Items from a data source
++++++++++
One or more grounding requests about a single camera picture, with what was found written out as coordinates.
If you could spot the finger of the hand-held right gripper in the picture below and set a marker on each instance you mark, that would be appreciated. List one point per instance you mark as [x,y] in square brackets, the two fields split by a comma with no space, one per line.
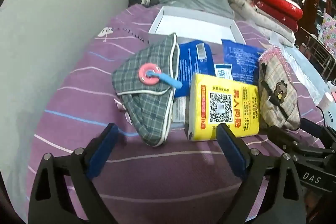
[312,126]
[283,138]

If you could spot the grey blanket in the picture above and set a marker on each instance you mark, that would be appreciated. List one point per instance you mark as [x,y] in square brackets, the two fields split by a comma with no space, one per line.
[199,2]

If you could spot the wooden chair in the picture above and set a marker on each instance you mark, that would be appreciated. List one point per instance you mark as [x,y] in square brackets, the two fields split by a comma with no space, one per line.
[317,53]

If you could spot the yellow tissue pack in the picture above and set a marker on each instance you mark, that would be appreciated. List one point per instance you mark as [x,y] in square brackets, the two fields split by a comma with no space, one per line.
[223,108]

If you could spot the purple striped bed sheet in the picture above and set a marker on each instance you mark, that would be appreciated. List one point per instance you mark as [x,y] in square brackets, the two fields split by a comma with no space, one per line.
[78,98]

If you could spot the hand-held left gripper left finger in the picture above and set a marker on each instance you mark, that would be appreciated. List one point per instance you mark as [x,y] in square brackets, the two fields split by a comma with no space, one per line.
[102,151]

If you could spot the white quilt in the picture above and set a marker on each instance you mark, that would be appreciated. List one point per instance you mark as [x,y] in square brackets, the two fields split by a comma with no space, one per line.
[254,16]

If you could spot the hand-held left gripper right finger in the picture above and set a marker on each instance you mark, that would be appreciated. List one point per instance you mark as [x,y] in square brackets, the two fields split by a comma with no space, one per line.
[231,151]

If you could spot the green plaid pouch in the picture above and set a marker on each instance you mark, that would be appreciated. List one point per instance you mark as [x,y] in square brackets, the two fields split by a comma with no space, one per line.
[147,106]

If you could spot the small white packet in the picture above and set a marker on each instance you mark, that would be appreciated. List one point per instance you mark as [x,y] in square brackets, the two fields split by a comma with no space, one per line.
[179,109]

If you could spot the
++++++++++
Required work:
Copy out every entry above verbatim. Leave each picture out.

Solved problem:
One or more grounding requests about a single camera picture, with what was found written out as coordinates.
If you could spot the finger of the hand-held right gripper in the picture below and set a marker on each instance you mark, that would be appreciated. List one point per instance you mark as [x,y] in square brackets, the two fields split by a comma with no space, one per line.
[312,126]
[283,138]

If you could spot the grey blanket in the picture above and set a marker on each instance you mark, that would be appreciated. List one point per instance you mark as [x,y] in square brackets, the two fields split by a comma with no space, one per line.
[199,2]

If you could spot the wooden chair in the picture above and set a marker on each instance you mark, that would be appreciated. List one point per instance you mark as [x,y] in square brackets, the two fields split by a comma with no space, one per line.
[317,53]

If you could spot the yellow tissue pack in the picture above and set a marker on each instance you mark, that would be appreciated. List one point per instance you mark as [x,y] in square brackets, the two fields split by a comma with no space, one per line.
[223,108]

If you could spot the purple striped bed sheet in the picture above and set a marker on each instance you mark, that would be appreciated. List one point per instance you mark as [x,y] in square brackets, the two fields split by a comma with no space, one per line.
[78,98]

If you could spot the hand-held left gripper left finger in the picture above and set a marker on each instance you mark, that would be appreciated. List one point per instance you mark as [x,y] in square brackets, the two fields split by a comma with no space, one per line.
[102,151]

If you could spot the white quilt in the picture above and set a marker on each instance you mark, that would be appreciated. List one point per instance you mark as [x,y] in square brackets, the two fields split by a comma with no space, one per line.
[254,16]

If you could spot the hand-held left gripper right finger in the picture above and set a marker on each instance you mark, that would be appreciated. List one point per instance you mark as [x,y] in square brackets, the two fields split by a comma with no space, one per line.
[231,151]

If you could spot the green plaid pouch in the picture above and set a marker on each instance you mark, that would be appreciated. List one point per instance you mark as [x,y] in square brackets, the two fields split by a comma with no space, one per line.
[147,106]

If you could spot the small white packet in the picture above and set a marker on each instance you mark, that would be appreciated. List one point per instance you mark as [x,y] in square brackets, the two fields split by a comma with no space, one per line.
[179,109]

If you could spot the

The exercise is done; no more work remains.